Petir thus ardently defends the apartheid regime responsible for the ethnic cleansing of millions of Palestinian Muslims and hundreds of thousands of Palestinian Christians, but at the same time paradoxically presents herself as a great Catholic concerned about the violations of the rights of Christians in the world.
In one of her freaky rants, she named Iran, Syria and Turkey as allegedly "the most aggressive anti-Christian countries."
MKO ties
There is also ample evidence that points to her close ties with the MKO, a notorious anti-Iranian terrorist organization based in Albania that is responsible for the killings of tens of thousands of Iranians, which Petir indirectly refers to as "Iran's human rights organization" on her website.
She held meetings with Maryam Rajavi, promoted MKO propaganda on her Twitter page, and most importantly, used their disinformation for anti-Iranian presentations in the EU Parliament.
Among numerous anti-Iran speeches is a particularly bizarre one in which she says: "It is well known that the position of women has declined after the revolution," and goes on to cite various fake data from MKO pamphlets, including the alleged "denial of education to girls."
This is while, before the Islamic revolution, more than three-quarters of women were illiterate, while today literacy is almost 100 percent and the number of female university students is 50 percent higher than in Germany and some other European countries.
Astonishingly, no one among 700 EU representatives confronted Petir or her ignorance, while High Representative/Vice-President Federica Mogherini said she was aware of the "worrying situation."
Most of Petir's other activities in the EU Parliament are limited to marginal agricultural and Balkans-related regional issues, so the possibility that she profited from other types of lobbying can be ruled out.
Lobbying octopus
Petir is not an isolated case.
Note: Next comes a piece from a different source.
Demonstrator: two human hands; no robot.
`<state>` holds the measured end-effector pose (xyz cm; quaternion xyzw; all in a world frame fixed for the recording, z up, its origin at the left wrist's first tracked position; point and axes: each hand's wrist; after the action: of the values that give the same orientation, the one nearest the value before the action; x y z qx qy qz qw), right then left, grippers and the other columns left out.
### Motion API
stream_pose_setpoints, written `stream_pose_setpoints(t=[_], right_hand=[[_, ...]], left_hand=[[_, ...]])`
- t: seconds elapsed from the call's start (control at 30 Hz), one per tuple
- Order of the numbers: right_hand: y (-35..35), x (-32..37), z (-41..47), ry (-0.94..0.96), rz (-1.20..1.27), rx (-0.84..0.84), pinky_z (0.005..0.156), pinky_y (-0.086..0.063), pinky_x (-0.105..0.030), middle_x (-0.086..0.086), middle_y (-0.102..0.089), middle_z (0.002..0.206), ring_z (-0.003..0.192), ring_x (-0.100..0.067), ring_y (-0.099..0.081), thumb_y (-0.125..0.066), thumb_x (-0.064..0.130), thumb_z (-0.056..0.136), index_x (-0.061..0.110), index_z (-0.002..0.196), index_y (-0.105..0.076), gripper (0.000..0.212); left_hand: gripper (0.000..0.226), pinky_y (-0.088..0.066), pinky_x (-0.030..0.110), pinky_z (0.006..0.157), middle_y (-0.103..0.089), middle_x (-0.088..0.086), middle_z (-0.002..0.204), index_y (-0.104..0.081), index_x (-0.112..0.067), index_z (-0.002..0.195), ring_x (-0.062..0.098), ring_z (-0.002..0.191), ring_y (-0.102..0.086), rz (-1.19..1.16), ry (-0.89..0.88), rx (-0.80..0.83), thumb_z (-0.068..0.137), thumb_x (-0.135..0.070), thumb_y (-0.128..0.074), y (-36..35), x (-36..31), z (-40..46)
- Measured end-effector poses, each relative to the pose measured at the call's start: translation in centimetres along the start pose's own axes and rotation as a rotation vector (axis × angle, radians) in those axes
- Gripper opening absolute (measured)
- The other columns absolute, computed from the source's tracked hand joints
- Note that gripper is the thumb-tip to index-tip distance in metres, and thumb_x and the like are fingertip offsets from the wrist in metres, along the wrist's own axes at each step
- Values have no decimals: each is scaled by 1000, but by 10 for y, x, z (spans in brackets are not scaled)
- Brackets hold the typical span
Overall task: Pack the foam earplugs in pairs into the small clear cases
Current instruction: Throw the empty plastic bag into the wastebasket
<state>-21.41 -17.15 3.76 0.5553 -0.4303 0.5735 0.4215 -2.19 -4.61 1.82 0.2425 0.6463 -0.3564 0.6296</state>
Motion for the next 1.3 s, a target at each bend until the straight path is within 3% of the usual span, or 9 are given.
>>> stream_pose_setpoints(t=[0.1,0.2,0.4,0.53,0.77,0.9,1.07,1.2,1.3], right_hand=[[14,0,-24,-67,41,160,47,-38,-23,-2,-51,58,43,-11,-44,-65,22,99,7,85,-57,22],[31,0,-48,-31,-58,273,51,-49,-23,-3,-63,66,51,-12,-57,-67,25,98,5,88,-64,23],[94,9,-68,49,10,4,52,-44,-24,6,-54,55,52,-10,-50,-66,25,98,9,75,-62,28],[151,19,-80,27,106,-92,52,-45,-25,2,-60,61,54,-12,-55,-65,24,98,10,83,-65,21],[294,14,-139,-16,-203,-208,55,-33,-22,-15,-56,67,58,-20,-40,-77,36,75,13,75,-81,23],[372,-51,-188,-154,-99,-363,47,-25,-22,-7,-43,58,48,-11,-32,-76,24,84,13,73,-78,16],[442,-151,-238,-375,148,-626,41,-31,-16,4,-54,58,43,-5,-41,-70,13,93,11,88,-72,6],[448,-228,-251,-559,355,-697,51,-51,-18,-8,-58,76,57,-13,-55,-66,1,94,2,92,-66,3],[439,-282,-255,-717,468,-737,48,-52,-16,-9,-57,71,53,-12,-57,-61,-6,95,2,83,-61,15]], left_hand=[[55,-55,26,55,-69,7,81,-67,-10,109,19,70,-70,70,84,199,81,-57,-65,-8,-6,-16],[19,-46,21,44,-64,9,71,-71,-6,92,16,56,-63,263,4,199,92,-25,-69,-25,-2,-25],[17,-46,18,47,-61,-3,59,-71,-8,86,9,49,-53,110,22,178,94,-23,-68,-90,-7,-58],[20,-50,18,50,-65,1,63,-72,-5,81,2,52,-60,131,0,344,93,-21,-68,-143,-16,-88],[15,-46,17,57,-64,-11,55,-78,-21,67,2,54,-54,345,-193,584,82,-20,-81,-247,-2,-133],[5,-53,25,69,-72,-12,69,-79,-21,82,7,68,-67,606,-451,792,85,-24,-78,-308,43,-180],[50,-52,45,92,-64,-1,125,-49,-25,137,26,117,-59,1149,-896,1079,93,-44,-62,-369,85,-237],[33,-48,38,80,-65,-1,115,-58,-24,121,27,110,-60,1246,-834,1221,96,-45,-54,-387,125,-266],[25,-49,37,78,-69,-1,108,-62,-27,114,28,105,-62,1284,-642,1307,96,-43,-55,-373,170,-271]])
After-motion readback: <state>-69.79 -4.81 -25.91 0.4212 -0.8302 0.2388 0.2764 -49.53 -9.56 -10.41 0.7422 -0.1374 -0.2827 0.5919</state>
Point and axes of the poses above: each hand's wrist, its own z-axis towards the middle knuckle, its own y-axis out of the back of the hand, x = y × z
Out of a total of 11 representatives from Croatia in the EU Parliament from 2014 to 2019, three more participated in pro-MKO anti-Iranian activities: Jozo Radoš, Željana Zovko and Ruža Tomašić. Tomašić's replacement Ladislav Ilčić has also been active since 2021.
A similar phenomenon exists in neighboring Slovenia, which also has five representatives who have actively lobbied for MKO terrorist group in recent years: Franc Bogovič, Ljudmila Novak, Patricija Šulin, Romana Tomc and Milan Zver.
Overall, there are between 40 and 50 individuals who have participated in such activities in the EU Parliament in recent years. More than half come from the Eastern EU countries, the rest mainly from the marginal parties of the Western EU.
The MKO's purchasing a prominent MEP of a major Croatian party obviously represents an issue, not only due to the accompanying cost but also international repercussions. On the other hand, dealing with cheap marginal figures from the European periphery does not pose any problem.
The Petir case is also reminiscent of the well-documented case from Spain where the MEK financed the European campaign of the radical right-wing party Vox with several hundred thousand Euros.
Again, everything happened discreetly and legally, without an anti-corruption process or major controversies.
So, with the relatively cheap cost of a few million Euros given by their Zionist sponsors, the anti-Iranian terrorist group managed to gather the same number of representatives in the EU Parliament as Poland.
This is not an Iranian problem alone, but also a European problem.
European citizens, experts believe, should ask themselves if the highest EU institution is so vulnerable to the lobbying influence, how prone is it to ultra-rich corporations, let alone an overseas master?